Od guzika do dżojstika


AiszA @ 09:12 24.04.2012
Joanna "AiszA"
Gustuję w grach klimatycznych - z dreszczykiem, horrorach, przygodówkach, akcji, rpg & miszmasz wszystkiego po trochu ;)

Gry wideo, to ekspresyjna i reprezentatywna forma sztuki, zrodziła się w czasach pełnych strachu. Czasach, których tajemnice niejako zakodowane są w grach, mówiących o okresie, w jakim powstały.

Gry wideo, to ekspresyjna i reprezentatywna forma sztuki, zrodziła się w czasach pełnych strachu. Czasach, których tajemnice niejako zakodowane są w grach, mówiących o okresie, w jakim powstały. Pomyśleć, że zła rywalizacja zbrojnych konfrontacji pomogła stworzyć podstawę dominacji i walki tak przyziemnej. I tu gry otwierają nam oczy, prowadzą w przyszłość...

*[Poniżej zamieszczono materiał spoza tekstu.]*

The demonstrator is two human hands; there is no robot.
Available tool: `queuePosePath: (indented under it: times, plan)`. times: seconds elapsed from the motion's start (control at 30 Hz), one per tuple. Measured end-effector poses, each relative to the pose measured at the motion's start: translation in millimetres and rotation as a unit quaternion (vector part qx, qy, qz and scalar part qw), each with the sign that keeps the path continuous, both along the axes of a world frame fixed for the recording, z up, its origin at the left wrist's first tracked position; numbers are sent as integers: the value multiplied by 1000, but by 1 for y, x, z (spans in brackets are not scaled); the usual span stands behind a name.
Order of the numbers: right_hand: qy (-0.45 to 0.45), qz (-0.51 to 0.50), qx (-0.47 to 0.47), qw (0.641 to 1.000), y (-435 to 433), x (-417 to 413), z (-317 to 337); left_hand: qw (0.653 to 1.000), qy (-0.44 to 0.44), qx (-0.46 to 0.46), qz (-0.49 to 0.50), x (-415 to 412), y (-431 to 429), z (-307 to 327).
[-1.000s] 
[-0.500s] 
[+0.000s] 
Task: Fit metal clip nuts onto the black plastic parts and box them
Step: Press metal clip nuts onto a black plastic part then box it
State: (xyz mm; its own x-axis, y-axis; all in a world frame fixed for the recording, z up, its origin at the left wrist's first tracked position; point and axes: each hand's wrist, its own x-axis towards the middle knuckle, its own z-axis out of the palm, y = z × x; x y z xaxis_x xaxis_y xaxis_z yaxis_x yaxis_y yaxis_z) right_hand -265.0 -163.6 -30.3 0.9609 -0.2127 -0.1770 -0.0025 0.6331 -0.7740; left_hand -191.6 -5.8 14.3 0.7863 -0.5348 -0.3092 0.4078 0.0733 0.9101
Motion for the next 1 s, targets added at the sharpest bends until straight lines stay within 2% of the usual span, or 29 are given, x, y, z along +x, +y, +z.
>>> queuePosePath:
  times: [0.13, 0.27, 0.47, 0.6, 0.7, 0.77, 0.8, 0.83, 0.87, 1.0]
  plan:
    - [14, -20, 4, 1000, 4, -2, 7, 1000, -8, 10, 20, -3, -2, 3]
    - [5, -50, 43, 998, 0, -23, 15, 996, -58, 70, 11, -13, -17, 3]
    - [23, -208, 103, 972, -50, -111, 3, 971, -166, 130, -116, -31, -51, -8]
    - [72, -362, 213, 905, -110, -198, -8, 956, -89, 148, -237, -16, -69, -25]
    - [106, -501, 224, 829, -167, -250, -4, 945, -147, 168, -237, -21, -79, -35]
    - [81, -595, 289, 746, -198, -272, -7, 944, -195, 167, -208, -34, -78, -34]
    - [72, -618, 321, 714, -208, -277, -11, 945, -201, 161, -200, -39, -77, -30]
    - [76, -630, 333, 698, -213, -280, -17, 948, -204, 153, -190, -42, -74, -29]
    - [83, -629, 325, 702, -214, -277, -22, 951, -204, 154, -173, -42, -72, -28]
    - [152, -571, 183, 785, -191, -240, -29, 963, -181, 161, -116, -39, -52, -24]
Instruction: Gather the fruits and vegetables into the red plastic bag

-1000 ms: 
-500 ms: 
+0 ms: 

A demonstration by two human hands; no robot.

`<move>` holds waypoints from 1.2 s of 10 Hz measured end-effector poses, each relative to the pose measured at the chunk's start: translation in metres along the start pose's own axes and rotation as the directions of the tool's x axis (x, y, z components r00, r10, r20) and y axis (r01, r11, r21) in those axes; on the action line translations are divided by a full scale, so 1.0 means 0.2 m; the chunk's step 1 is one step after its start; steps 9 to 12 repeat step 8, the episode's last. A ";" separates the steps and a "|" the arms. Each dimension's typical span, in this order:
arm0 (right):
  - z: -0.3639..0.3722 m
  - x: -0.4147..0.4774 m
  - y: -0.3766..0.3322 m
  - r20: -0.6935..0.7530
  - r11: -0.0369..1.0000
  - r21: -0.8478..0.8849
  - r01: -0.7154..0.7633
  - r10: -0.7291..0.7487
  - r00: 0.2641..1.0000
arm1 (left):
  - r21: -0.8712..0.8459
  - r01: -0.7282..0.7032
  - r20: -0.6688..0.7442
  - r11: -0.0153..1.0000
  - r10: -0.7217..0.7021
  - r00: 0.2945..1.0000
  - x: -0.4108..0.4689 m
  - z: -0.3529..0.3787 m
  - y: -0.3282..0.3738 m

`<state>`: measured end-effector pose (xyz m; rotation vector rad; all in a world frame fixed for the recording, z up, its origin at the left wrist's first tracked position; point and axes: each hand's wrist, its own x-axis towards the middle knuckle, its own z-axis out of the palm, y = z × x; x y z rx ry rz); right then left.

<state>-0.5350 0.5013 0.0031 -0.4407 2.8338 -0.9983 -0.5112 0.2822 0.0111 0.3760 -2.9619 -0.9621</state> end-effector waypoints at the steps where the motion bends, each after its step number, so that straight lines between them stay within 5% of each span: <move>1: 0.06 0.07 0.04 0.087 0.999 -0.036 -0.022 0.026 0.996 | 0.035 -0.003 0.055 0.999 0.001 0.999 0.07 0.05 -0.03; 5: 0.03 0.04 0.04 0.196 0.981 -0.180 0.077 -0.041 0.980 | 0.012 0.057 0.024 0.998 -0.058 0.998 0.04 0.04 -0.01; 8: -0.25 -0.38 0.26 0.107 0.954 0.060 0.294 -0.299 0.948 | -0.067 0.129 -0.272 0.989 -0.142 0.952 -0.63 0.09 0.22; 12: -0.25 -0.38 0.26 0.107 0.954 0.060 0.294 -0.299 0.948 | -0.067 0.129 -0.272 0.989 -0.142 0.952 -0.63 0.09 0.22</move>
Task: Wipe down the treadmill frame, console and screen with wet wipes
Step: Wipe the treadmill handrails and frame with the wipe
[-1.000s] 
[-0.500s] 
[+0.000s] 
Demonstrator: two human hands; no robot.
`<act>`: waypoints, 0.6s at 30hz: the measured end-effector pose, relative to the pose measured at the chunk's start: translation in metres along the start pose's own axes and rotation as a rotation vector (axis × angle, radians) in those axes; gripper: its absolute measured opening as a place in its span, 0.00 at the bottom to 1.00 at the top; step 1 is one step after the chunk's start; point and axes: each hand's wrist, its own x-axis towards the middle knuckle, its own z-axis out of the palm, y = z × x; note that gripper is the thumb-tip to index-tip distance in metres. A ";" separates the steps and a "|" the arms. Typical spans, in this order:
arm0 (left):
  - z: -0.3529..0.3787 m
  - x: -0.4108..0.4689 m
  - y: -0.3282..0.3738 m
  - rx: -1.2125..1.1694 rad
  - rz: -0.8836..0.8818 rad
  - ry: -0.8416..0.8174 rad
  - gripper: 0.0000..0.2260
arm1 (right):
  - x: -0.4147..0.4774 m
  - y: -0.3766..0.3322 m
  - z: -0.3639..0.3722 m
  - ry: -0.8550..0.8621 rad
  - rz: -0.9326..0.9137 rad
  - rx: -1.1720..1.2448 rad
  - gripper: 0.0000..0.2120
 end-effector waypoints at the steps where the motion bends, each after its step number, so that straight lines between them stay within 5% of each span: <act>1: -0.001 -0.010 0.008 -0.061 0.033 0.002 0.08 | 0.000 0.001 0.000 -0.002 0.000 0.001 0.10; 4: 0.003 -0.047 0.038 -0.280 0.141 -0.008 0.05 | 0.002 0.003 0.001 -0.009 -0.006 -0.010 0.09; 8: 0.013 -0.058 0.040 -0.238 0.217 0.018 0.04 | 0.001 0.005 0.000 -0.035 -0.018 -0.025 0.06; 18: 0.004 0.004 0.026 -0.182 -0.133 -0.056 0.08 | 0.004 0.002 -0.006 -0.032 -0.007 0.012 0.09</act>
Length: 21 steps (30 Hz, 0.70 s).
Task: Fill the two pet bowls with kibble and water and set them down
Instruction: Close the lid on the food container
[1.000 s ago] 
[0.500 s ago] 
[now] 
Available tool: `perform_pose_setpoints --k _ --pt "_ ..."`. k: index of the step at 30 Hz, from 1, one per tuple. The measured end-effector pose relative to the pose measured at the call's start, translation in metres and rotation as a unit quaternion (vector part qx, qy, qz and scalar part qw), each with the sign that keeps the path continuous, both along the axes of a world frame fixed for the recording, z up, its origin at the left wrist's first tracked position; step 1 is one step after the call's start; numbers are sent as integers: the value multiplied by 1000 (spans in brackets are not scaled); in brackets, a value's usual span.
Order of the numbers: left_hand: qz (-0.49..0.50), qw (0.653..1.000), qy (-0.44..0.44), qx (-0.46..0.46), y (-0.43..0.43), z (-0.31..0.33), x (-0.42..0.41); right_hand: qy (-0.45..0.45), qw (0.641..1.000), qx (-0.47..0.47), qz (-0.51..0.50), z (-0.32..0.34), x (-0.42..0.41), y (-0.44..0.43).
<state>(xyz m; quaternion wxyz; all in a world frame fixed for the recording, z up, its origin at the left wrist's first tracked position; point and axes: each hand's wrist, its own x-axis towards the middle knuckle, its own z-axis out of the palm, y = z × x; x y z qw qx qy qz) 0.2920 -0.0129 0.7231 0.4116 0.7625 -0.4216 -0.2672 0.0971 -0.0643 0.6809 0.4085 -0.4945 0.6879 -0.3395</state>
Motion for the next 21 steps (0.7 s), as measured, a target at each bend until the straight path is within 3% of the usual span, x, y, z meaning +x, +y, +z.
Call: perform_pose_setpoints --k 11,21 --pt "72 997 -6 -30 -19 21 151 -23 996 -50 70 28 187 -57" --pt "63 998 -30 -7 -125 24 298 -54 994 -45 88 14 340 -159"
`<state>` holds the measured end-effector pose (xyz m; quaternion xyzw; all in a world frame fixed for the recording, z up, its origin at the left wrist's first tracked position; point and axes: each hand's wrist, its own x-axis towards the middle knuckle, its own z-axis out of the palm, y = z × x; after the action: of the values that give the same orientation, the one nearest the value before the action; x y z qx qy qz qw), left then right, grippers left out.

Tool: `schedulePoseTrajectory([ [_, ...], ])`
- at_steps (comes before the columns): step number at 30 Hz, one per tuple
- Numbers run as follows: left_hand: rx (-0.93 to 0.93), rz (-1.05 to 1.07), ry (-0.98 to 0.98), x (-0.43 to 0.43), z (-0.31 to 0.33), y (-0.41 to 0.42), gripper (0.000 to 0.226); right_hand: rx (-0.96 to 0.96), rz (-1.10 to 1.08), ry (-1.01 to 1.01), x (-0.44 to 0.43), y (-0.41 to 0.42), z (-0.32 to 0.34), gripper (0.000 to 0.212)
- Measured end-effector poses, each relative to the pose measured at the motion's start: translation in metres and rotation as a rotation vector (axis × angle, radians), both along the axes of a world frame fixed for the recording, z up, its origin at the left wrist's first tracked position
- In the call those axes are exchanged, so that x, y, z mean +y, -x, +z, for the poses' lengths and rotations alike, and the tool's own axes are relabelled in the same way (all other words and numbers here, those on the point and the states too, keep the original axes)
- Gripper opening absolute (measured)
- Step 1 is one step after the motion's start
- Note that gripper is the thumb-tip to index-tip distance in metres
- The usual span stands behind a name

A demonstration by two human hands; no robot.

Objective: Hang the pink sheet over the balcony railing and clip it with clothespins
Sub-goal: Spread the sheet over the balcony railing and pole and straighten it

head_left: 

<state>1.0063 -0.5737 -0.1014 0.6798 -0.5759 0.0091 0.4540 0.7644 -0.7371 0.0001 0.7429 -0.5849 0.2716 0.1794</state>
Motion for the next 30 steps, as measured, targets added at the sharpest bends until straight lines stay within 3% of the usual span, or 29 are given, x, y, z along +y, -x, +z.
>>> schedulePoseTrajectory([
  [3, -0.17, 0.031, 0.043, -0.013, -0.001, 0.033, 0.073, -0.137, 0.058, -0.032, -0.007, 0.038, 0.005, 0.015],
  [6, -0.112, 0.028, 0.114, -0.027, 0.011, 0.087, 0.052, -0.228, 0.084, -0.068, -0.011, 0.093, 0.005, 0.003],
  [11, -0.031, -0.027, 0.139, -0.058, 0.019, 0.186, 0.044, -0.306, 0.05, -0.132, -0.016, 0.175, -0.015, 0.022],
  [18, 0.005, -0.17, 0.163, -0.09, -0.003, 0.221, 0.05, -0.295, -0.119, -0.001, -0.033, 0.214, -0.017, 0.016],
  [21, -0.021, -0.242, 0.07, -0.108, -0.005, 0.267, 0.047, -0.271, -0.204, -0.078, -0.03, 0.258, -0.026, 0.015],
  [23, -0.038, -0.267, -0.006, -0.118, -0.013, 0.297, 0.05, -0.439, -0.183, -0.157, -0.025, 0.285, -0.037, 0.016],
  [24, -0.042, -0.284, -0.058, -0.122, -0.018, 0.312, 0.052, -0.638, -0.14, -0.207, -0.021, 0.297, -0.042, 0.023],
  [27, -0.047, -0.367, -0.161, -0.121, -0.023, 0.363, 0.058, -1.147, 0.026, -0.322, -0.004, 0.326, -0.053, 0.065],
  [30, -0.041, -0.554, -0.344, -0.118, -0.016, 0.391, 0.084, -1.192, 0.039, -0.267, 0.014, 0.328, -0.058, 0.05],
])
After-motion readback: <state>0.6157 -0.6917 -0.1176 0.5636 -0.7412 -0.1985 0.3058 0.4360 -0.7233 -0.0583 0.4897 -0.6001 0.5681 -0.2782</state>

Gry są sugestywną i skomplikowaną wizją artyzmu, przyszłością, wielomilionowym przemysłem, który zmienił świat w cyfrową rzeczywistość. Ich kreatywność sprawia, że ta forma rozrywki jest dużo bardziej wyrafinowana niż dobry film. W obecnych czasach procesory są niesamowicie szybkie, doskonała grafika i ogromne ekrany przenoszą gracza w zupełnie inny wymiar. Produkcja gry przypomina kręcenie filmu. Duża ekipa i ogromny budżet, to podstawa. Od samego początku były one kopią swoich czasów i jak wiele innych rodzajów rozrywki, pozwalały spojrzeć na rzeczywistość z innej perspektywy. Tak samo jak filmy, książki czy muzyka.



REAKCJA ŁAŃCUCHOWA
W naszym świecie elektronika jest wszędzie, nawet poza grami naciskanie guzików w XXI wieku jest czymś zupełnie normalnym. Zapisywanie, kasowanie za pomocą pilota, potrzeba natychmiastowej interwencji służb ratunkowych, włączanie radia, komputerów, miękki reset, wł./wył. listwy zasilającej, sygnalizacja świetlna, uruchamianie ładunków dynamitu przy wyburzaniu budynków. Dużo by wymieniać. Jednak nikt nie przypuszczał, iż wszystko zacznie się właśnie od tego - naciśnięcia guzika. 50-60 lat temu bardzo źle się kojarzyło z powodu konkretnego "czerwonego guzika". Używając zwrotu "nacisnąć guzik" ludzie nie mieli na myśli gier wideo, tylko koniec świata - wielkie BOOM! W tamtym okresie panował ogromny strach, w szkołach prowadzono specjalne kursy obrony cywilnej. Uczono jak zachowywać się w przypadku użycia broni masowego rażenia. Zimna wojna zmieniła się w epidemię, społeczeństwo stanęło nad przepaścią. Hm... Czy naprawdę tak dużo się zmieniło? Czy w chwili obecnej ludzkość ma stabilną przyszłość i nie musi się bać, kiedy światowe mocarstwa nadal posiadają ponad 20.5 tys. głowic nuklearnych, z czego 5 tys. jest gotowych do użycia? Broń jądrowa czy atomowa, co za różnica? Obie łączy - guzik, który jak ten "Bóg" kontroluje ludzkość, a raczej jedna osoba. Czy nie naciśnie go maniak lub szaleniec, gotów w imię własnych obsesji zorganizować nam wszystkim koniec świata?

Sprawdź także:
Dodaj Odpowiedź
Komentarze (15 najnowszych):
0 kudosRavnarr   @   10:02, 24.04.2012
Świetny tekst Uśmiech

Od siebie tylko dodam, że moim zdaniem obecnie nie trzeba już się bać konfliktu nuklearnego. Owszem, głowice istnieją. Ale służą tylko jako straszaki, wręcz zabezpieczają przed nową wojną. Dlaczego? Każdy przywódca, nieważne, czy to Wschód czy Zachód zdaje sobie sprawę, że bomba atomowa od strony taktyczno-militarnej jest raczej kiepskim rozwiązaniem. Nie jest najbardziej niszczycielska na świecie (naloty dywanowe biją ją na głowę, spytajcie mieszkańców Drezna), tereny, na które spadła sa bezużyteczne przez wiele lat dla obu stron konfliktu, a jak wiatr źle powieje, to może być zagrożeniem nawet dla samego agresora. Dlatego też nigdy nawet nie przetestowano słynnej Car Bomby, największego ładunku w historii.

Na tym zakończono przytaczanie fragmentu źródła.